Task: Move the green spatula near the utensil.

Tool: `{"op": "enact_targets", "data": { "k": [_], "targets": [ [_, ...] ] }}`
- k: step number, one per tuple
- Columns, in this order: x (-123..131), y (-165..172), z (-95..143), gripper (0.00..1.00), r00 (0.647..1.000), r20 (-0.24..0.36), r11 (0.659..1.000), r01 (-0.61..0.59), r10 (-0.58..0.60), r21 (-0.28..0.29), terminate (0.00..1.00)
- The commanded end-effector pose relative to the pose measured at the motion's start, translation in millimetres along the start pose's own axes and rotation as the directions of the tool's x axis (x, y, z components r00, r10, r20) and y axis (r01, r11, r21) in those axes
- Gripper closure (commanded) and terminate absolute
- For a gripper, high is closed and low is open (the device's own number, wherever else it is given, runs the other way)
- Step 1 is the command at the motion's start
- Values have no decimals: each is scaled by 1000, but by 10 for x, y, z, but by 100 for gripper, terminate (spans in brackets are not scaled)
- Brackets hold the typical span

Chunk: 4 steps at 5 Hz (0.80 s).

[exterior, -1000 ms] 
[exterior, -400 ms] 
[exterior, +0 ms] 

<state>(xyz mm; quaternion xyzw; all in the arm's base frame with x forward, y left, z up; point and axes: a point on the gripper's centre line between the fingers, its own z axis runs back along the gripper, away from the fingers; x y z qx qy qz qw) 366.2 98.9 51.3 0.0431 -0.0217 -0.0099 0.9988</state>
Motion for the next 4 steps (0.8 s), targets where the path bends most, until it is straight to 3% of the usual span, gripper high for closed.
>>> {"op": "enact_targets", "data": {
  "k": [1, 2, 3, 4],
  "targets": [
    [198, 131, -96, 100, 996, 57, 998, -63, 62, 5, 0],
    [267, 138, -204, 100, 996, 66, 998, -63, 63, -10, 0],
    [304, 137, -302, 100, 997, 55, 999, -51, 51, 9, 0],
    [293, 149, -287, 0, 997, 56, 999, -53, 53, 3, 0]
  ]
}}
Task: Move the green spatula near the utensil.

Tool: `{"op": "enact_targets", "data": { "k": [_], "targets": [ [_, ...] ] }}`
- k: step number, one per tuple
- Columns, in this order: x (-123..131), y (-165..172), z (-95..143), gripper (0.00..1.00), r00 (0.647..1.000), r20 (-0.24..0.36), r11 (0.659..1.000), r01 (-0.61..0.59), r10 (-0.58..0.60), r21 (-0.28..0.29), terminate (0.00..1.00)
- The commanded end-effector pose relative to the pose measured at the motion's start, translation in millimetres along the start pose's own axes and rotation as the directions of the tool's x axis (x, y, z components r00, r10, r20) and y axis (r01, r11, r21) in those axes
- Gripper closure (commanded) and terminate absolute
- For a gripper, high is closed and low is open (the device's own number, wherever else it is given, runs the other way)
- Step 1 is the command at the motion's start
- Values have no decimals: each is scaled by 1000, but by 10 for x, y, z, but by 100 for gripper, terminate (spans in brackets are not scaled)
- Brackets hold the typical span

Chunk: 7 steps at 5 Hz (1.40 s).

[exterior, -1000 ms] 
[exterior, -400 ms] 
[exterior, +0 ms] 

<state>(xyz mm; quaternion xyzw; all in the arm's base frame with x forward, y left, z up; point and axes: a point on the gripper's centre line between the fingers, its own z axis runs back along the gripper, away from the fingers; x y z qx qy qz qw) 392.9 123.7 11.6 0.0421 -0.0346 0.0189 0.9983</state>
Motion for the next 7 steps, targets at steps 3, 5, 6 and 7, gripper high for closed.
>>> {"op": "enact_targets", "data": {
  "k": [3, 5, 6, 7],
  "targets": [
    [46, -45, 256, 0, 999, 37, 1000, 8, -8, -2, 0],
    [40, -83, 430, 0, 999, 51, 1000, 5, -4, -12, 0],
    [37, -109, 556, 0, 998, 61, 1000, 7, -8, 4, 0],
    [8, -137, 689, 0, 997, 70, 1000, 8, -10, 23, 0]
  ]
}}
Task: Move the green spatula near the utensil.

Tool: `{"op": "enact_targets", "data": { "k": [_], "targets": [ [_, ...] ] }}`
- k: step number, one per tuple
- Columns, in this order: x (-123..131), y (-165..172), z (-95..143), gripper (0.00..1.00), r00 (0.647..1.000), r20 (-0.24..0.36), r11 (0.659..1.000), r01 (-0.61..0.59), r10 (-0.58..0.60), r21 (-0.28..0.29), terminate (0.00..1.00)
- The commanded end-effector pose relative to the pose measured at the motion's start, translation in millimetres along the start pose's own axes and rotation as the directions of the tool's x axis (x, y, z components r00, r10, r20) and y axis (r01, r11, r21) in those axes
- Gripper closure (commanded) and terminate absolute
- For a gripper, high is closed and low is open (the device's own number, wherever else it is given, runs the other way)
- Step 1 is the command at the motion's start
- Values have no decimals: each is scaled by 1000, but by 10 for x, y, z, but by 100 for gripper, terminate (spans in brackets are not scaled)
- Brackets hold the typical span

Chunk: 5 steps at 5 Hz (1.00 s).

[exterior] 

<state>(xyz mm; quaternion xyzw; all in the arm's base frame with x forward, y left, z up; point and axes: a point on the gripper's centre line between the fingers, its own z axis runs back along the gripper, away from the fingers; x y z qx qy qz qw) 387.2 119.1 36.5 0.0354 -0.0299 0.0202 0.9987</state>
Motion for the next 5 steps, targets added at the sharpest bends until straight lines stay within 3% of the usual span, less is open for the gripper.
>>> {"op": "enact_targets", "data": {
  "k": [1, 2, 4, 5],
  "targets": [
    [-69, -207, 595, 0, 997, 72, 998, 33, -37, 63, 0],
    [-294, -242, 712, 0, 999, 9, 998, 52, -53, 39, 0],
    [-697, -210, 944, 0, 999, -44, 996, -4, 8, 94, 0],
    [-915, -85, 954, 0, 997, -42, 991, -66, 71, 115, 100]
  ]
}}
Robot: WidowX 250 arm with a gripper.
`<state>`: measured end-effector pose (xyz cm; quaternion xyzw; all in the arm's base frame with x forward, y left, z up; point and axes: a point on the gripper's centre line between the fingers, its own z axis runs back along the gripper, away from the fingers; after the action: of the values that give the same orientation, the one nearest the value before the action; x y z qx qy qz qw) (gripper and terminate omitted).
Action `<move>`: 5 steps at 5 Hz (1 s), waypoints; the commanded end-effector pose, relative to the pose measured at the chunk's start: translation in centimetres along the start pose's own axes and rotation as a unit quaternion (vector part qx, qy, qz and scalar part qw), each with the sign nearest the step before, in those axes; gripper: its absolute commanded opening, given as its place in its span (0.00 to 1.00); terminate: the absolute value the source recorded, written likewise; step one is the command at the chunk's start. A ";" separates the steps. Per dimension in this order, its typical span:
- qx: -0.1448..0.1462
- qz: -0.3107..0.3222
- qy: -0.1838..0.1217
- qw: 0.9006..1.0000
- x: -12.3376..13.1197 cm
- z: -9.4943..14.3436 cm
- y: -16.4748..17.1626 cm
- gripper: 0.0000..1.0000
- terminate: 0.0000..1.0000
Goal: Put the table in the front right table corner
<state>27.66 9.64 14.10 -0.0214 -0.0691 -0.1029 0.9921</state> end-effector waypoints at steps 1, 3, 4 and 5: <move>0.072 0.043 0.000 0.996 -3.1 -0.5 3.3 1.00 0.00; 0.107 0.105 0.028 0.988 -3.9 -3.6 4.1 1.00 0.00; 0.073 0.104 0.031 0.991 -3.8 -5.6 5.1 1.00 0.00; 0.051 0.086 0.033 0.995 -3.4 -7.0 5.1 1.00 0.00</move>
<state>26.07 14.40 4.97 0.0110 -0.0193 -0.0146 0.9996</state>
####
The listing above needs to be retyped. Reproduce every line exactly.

Task: Move the green spatula near the utensil.

Tool: `{"op": "enact_targets", "data": { "k": [_], "targets": [ [_, ...] ] }}`
- k: step number, one per tuple
- Columns, in this order: x (-123..131), y (-165..172), z (-95..143), gripper (0.00..1.00), r00 (0.647..1.000), r20 (-0.24..0.36), r11 (0.659..1.000), r01 (-0.61..0.59), r10 (-0.58..0.60), r21 (-0.28..0.29), terminate (0.00..1.00)
- The commanded end-effector pose relative to the pose measured at the motion's start, translation in millimetres along the start pose's own axes and rotation as the directions of the tool's x axis (x, y, z components r00, r10, r20) and y axis (r01, r11, r21) in those axes
- Gripper closure (commanded) and terminate absolute
- For a gripper, high is closed and low is open (the device's own number, wherever else it is given, runs the other way)
- Step 1 is the command at the motion's start
- Values have no decimals: each is scaled by 1000, but by 10 for x, y, z, but by 100 for gripper, terminate (spans in brackets are not scaled)
- Brackets hold the typical span

Chunk: 4 steps at 5 Hz (0.80 s).

[exterior, -1000 ms] 
[exterior, -400 ms] 
[exterior, +0 ms] 

<state>(xyz mm; quaternion xyzw; all in the arm's base frame with x forward, y left, z up; point and axes: a point on the gripper's centre line between the fingers, its own z axis runs back along the gripper, away from the fingers; x y z qx qy qz qw) 366.2 98.9 51.3 0.0431 -0.0217 -0.0099 0.9988</state>
Motion for the next 4 steps (0.8 s), targets where the path bends most, until it is straight to 3% of the usual span, gripper high for closed.
>>> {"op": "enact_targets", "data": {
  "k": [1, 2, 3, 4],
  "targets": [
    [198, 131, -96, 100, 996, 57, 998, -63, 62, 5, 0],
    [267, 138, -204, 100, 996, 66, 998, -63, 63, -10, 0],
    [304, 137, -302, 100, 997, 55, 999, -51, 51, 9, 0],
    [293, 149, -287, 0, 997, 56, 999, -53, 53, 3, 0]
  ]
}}
Task: Move the green spatula near the utensil.

Tool: `{"op": "enact_targets", "data": { "k": [_], "targets": [ [_, ...] ] }}`
- k: step number, one per tuple
- Columns, in this order: x (-123..131), y (-165..172), z (-95..143), gripper (0.00..1.00), r00 (0.647..1.000), r20 (-0.24..0.36), r11 (0.659..1.000), r01 (-0.61..0.59), r10 (-0.58..0.60), r21 (-0.28..0.29), terminate (0.00..1.00)
- The commanded end-effector pose relative to the pose measured at the motion's start, translation in millimetres along the start pose's own axes and rotation as the directions of the tool's x axis (x, y, z components r00, r10, r20) and y axis (r01, r11, r21) in those axes
- Gripper closure (commanded) and terminate absolute
- For a gripper, high is closed and low is open (the device's own number, wherever else it is given, runs the other way)
- Step 1 is the command at the motion's start
- Values have no decimals: each is scaled by 1000, but by 10 for x, y, z, but by 100 for gripper, terminate (spans in brackets are not scaled)
- Brackets hold the typical span

Chunk: 7 steps at 5 Hz (1.40 s).

[exterior, -1000 ms] 
[exterior, -400 ms] 
[exterior, +0 ms] 

<state>(xyz mm; quaternion xyzw; all in the arm's base frame with x forward, y left, z up; point and axes: a point on the gripper's centre line between the fingers, its own z axis runs back along the gripper, away from the fingers; x y z qx qy qz qw) 392.9 123.7 11.6 0.0421 -0.0346 0.0189 0.9983</state>
Motion for the next 7 steps, targets at steps 3, 5, 6 and 7, gripper high for closed.
>>> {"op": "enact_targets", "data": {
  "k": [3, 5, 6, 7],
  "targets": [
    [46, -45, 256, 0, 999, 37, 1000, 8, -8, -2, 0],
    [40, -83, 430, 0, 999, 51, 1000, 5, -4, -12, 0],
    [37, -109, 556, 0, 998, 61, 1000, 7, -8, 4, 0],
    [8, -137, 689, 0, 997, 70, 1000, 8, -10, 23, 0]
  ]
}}
Task: Move the green spatula near the utensil.

Tool: `{"op": "enact_targets", "data": { "k": [_], "targets": [ [_, ...] ] }}`
- k: step number, one per tuple
- Columns, in this order: x (-123..131), y (-165..172), z (-95..143), gripper (0.00..1.00), r00 (0.647..1.000), r20 (-0.24..0.36), r11 (0.659..1.000), r01 (-0.61..0.59), r10 (-0.58..0.60), r21 (-0.28..0.29), terminate (0.00..1.00)
- The commanded end-effector pose relative to the pose measured at the motion's start, translation in millimetres along the start pose's own axes and rotation as the directions of the tool's x axis (x, y, z components r00, r10, r20) and y axis (r01, r11, r21) in those axes
- Gripper closure (commanded) and terminate absolute
- For a gripper, high is closed and low is open (the device's own number, wherever else it is given, runs the other way)
- Step 1 is the command at the motion's start
- Values have no decimals: each is scaled by 1000, but by 10 for x, y, z, but by 100 for gripper, terminate (spans in brackets are not scaled)
- Brackets hold the typical span

Chunk: 5 steps at 5 Hz (1.00 s).

[exterior] 

<state>(xyz mm; quaternion xyzw; all in the arm's base frame with x forward, y left, z up; point and axes: a point on the gripper's centre line between the fingers, its own z axis runs back along the gripper, away from the fingers; x y z qx qy qz qw) 387.2 119.1 36.5 0.0354 -0.0299 0.0202 0.9987</state>
Motion for the next 5 steps, targets added at the sharpest bends until straight lines stay within 3% of the usual span, less is open for the gripper.
>>> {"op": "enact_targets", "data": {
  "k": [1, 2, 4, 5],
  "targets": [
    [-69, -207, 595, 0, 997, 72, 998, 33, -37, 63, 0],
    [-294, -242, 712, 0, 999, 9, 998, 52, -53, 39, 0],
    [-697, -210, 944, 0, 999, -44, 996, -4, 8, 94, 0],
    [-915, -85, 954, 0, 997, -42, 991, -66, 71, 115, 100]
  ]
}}
Robot: WidowX 250 arm with a gripper.
`<state>`: measured end-effector pose (xyz cm; quaternion xyzw; all in the arm's base frame with x forward, y left, z up; point and axes: a point on the gripper's centre line between the fingers, its own z axis runs back along the gripper, away from the fingers; after the action: of the values that give the same orientation, the one nearest the value before the action; x y z qx qy qz qw) (gripper and terminate omitted).
Action `<move>`: 5 steps at 5 Hz (1 s), waypoints; the commanded end-effector pose, relative to the pose measured at the chunk's start: translation in centimetres along the start pose's own axes and rotation as a unit quaternion (vector part qx, qy, qz and scalar part qw), each with the sign nearest the step before, in those axes; gripper: its absolute commanded opening, given as its place in its span (0.00 to 1.00); terminate: the absolute value the source recorded, written likewise; step one is the command at the chunk's start. A ";" separates the steps. Per dimension in this order, its typical span:
- qx: -0.1448..0.1462
- qz: -0.3107..0.3222
- qy: -0.1838..0.1217
- qw: 0.9006..1.0000
- x: -12.3376..13.1197 cm
- z: -9.4943..14.3436 cm
- y: -16.4748..17.1626 cm
- gripper: 0.0000..1.0000
- terminate: 0.0000..1.0000
Goal: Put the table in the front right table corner
<state>27.66 9.64 14.10 -0.0214 -0.0691 -0.1029 0.9921</state> end-effector waypoints at steps 1, 3, 4 and 5: <move>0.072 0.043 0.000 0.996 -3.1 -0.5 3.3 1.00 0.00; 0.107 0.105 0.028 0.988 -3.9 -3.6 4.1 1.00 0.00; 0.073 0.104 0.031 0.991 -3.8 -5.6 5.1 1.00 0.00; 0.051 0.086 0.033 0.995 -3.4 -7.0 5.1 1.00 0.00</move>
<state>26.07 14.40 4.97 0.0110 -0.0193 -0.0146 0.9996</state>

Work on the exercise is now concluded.